Back to TechDays, St Petersburg

A couple of weeks ago I was sent an email following on from the TechDays in St Petersburg some 8 weeks ago, it included a link to the agenda with all the videos that were recorded of presentations, on the list was one of mine, specifically the OpenSolaris track keynote "What is OpenSolaris and Why Should You Care?". The page I was sent was in Russian, so with a bit of assistance from a colleague it is now linked below. We had some fun with the microphones in the keynote, like I broke two radio microphones and had to resort to a handheld microphone. That is what happens when you give a software guy hardware :-)

Wednesday May 20, 2009

What, no tornados?

Last week I was in Kansas customer visiting, bit of a convoluted route to get to Kansas City airport (MCI). Virgin from London Heathrow to New York JFK, then Delta onto Kansas City, 2 days in Kansas and then on from Kansas City to San Francisco on Midwest and finally home on the Friday night on Virgin to London Heathrow.
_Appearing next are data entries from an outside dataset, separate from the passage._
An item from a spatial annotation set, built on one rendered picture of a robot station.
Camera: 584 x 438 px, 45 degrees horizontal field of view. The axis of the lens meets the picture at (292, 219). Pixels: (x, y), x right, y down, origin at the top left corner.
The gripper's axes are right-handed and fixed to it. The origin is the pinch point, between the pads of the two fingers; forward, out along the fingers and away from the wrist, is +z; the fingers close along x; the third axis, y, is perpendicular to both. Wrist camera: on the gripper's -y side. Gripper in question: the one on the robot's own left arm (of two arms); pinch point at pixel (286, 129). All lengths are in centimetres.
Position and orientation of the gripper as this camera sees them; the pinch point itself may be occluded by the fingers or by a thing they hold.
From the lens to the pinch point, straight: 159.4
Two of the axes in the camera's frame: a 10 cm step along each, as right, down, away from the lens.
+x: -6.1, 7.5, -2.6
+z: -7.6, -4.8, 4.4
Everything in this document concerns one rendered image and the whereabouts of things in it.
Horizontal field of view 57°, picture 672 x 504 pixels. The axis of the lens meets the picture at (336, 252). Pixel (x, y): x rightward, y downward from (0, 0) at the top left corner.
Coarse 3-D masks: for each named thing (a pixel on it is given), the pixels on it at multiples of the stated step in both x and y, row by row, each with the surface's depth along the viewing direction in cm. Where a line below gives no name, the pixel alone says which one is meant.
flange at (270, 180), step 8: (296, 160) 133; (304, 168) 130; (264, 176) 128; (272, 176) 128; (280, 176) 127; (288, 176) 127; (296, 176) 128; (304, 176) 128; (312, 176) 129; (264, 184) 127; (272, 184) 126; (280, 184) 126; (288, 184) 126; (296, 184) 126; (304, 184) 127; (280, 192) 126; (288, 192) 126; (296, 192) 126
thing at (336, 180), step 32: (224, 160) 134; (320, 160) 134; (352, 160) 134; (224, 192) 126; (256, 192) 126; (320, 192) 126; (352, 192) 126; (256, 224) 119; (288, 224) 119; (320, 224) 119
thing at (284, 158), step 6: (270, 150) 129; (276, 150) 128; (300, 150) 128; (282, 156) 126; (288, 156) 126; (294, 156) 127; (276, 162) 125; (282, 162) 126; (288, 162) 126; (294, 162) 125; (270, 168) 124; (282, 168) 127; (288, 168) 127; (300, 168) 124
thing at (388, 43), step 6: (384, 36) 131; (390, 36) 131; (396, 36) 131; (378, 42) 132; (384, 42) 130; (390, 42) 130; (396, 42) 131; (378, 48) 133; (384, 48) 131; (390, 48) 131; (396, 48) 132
Kansas is remembered by many people for a number of things, but primarily the Wizard of Oz and being in what is known as "Tornado Alley". I'm told Kansas even has a Wizard of Oz museum. That said their is a lot more to Kansas than both of these, although it is funny how people fixate on things. This is the second time have been to Kansas and it prompted the usual bunch of sarcastic comments on my facebook page, and of course I had to explain to people that Kansas City is not in Kansas it is in Missouri.

All my daughter of course was interested in was the Wizard of Oz and tornados, I can confirm that I saw neither. The closest I got to a tornado was this sign at Kansas City airport. Last time I was in Kansas, like this time I got to eat some good meat although I have to say the first time at "The Savoy Grill", is some of the best steak I've had in my life.
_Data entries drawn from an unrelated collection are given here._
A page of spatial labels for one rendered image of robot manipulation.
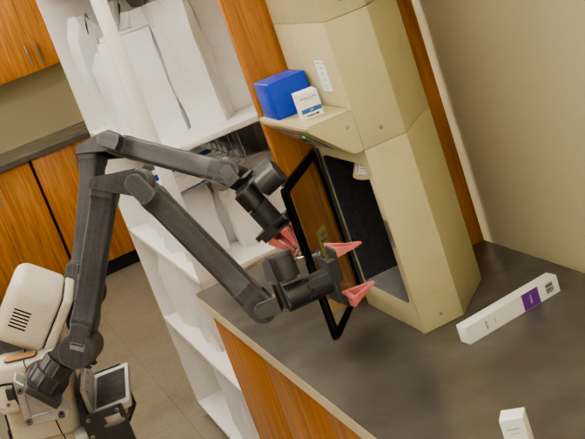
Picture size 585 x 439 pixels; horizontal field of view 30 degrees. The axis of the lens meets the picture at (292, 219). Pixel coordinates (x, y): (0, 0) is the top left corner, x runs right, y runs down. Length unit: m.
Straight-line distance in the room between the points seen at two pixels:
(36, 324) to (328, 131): 0.79
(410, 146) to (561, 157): 0.36
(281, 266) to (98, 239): 0.40
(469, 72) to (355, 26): 0.50
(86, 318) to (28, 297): 0.19
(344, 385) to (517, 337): 0.40
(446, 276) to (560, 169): 0.37
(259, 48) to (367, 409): 0.95
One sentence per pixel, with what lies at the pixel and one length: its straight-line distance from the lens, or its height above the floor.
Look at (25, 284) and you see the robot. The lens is 2.55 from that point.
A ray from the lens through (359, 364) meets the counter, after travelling 2.57.
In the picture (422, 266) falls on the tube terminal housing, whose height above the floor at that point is 1.10.
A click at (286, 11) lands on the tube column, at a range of 2.59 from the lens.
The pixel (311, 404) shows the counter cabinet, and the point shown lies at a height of 0.81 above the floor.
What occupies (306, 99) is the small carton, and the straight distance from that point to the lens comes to 2.48.
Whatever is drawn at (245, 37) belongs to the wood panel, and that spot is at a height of 1.70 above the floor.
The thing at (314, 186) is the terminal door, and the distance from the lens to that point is 2.68.
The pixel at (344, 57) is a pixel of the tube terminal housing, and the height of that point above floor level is 1.62.
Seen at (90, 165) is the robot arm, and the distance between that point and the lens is 2.87.
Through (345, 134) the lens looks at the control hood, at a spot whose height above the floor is 1.46.
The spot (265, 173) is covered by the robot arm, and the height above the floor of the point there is 1.41.
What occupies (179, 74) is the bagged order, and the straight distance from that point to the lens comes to 3.64.
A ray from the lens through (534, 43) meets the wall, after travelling 2.54.
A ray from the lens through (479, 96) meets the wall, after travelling 2.84.
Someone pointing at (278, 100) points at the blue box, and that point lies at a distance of 2.58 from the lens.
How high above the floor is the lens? 2.00
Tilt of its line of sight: 16 degrees down
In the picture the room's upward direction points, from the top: 20 degrees counter-clockwise
Anyway onto more important things, why Kansas? well if you read my last posting you'll have noted I said customer visiting.

I first went to visit this customer some 8 months ago and they were not happy at the time (as you'll have seen me comment before this is primarily the reason I get "wheeled" into customers, to visit them when they are unhappy), as the engineering guy most on the hook for support of the customer experience it is very much part of the job.

Like a number of customers they have struggling with patching, update releases and the like and several months ago wanted to hear about what happened and what our plans were to fix it, this meeting was the followup.

Well I'm pleased to say one of the first words they said was, it has definitely improved, in fact it has got a lot better they said, on more than one occasion. So what in particular?

Well starting with Solaris Update 4 we've introduced a lot of technology in the install / patching space as well as improved "other" materials such as BigAdmin and training materials

- Deferred Activation Patching

- LU & Zones imporvements

- BigAdmin patching centre

- "-M" improvements

- Update on Attach

- Training and education materials, such as youtube, SLX Patch Channel and Sun Online Learning Center

The is all documented on BigAdmin and in the patching blog, one particular entry here is sums it up in a public presentation, if anyone reading this feels we've got some gaps in the training and education space feel free to drop me an email.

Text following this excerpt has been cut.